On the other hand, were there maritime links, other than of an exceptional or occasional nature, between the Antillean arc and the Central American isthmus around the Yucatan and the eastern extremity of Cuba? This longitudinal axis in mobilities, and therefore in power relations, and the associated stakes, would not be seen again until after the transatlantic hegemony of European colonization.

So the pre-colonial Caribbean appears to be a closed world in relation to both the West and the East, but it was not immobile. Men walked the paths forged across the mountains of this 'Terra Firma,'5 and paddled along the coastlines of the isthmus and the islands, as well as along the innumerable watercourses through the vast mainland forests.

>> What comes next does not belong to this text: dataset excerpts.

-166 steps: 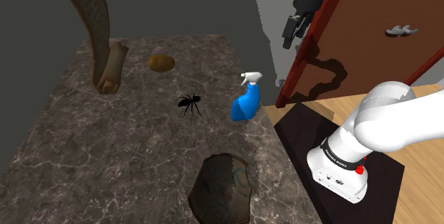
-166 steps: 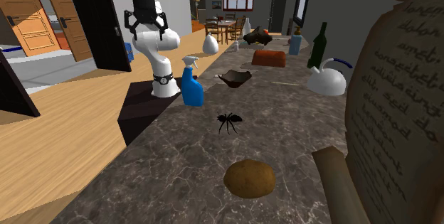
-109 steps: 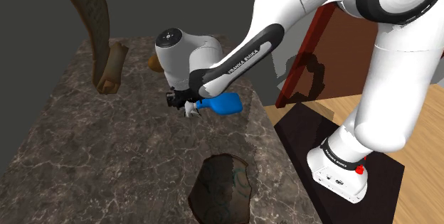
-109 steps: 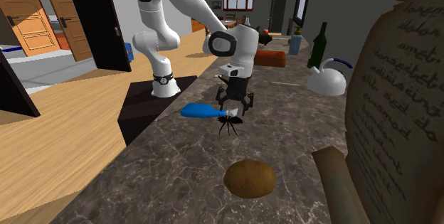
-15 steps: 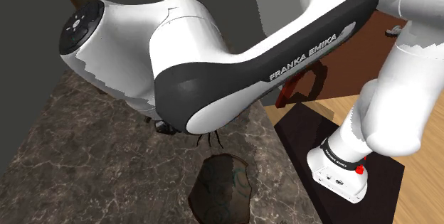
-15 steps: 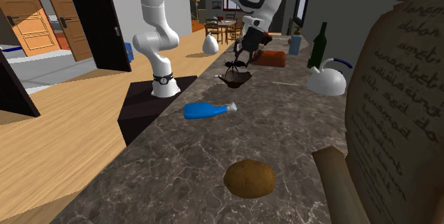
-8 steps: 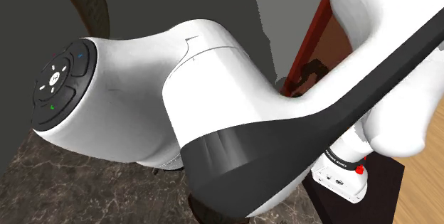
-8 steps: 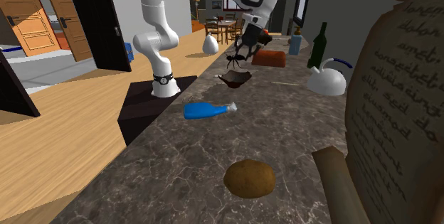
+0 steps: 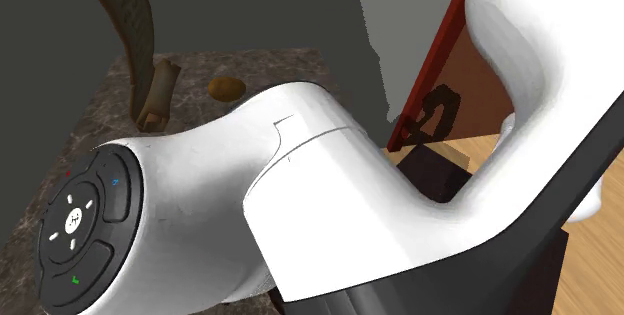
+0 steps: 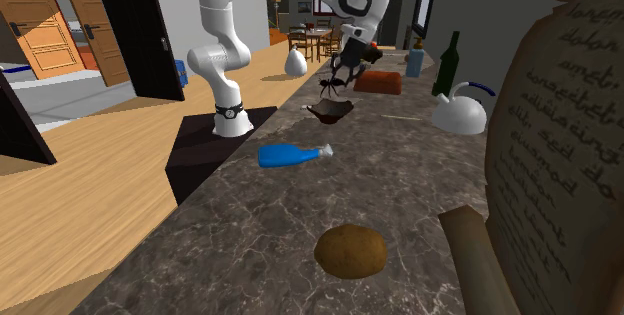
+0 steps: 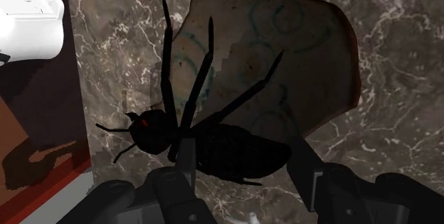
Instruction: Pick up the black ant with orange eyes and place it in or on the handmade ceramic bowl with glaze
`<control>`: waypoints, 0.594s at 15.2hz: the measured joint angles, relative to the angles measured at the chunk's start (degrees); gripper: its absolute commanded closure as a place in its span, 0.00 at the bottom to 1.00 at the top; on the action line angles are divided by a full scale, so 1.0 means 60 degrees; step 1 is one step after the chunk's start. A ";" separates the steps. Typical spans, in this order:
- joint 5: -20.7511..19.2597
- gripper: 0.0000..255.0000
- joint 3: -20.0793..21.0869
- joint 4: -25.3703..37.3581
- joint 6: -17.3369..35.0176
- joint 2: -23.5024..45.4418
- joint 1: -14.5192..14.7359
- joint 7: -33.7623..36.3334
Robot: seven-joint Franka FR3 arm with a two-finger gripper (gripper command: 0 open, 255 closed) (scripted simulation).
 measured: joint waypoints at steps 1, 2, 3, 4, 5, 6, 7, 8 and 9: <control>-0.0037 1.00 -0.0017 -0.0062 0.0092 0.0047 -0.0003 0.0018; -0.0078 1.00 -0.0025 -0.0121 0.0191 0.0114 0.0018 0.0074; -0.0109 1.00 -0.0034 -0.0194 0.0288 0.0157 0.0025 0.0109; -0.0150 1.00 -0.0046 -0.0288 0.0415 0.0216 0.0037 0.0160; -0.0203 1.00 -0.0068 -0.0371 0.0538 0.0278 0.0038 0.0189; -0.0257 1.00 -0.0081 -0.0410 0.0631 0.0368 0.0070 0.0257; -0.0321 1.00 -0.0103 -0.0438 0.0718 0.0462 0.0095 0.0309; -0.0363 1.00 -0.0123 -0.0508 0.0818 0.0508 0.0091 0.0331; -0.0411 1.00 -0.0139 -0.0599 0.0946 0.0574 0.0108 0.0390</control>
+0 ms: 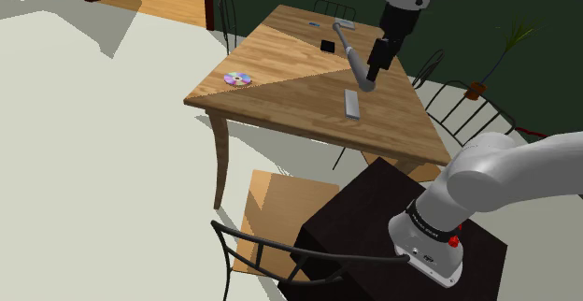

Trade, whether through coercion or barter used the same routes.


1 Despite its tropical location, Guadeloupe has a rainfall pattern that is quasi-equatorial, equivalent to that of Gabon.

2 The recent earthquakes in Haiti (January 2010) exceeded 7 on the Richter scale. A year later, only 5% of the building debris (30 million m3) had been cleared and no real reconstruction begun.

3 The city of Caracas is situated only a few dozen kilometres from the coast, but separated by a mountain chain exceeding 2 500 metres in height.

4 The 'Kalinas' use two types of boat: “couliala,” a dugout canoe some 6-8 m. long, for family and daily navigation over short and medium distances, and the “kanaoa,” a canoe up to 20 metres long for major expeditions, able to carry up to 50 men (see J.P. Sainton (ed.), Histoire et civilisation de la Caraïbe, tome 1, p. 76-77). During one of his visits in Dominica during the 1970s, the author of this article himself saw this type of canoe construction, chiselled out of the trunk of a “gomrnier” tree using fire-heated stones.

5 Archaeological ruins of Aztec and Maya cities have revealed sections of stone paving used to provide routes between certain cultural centres.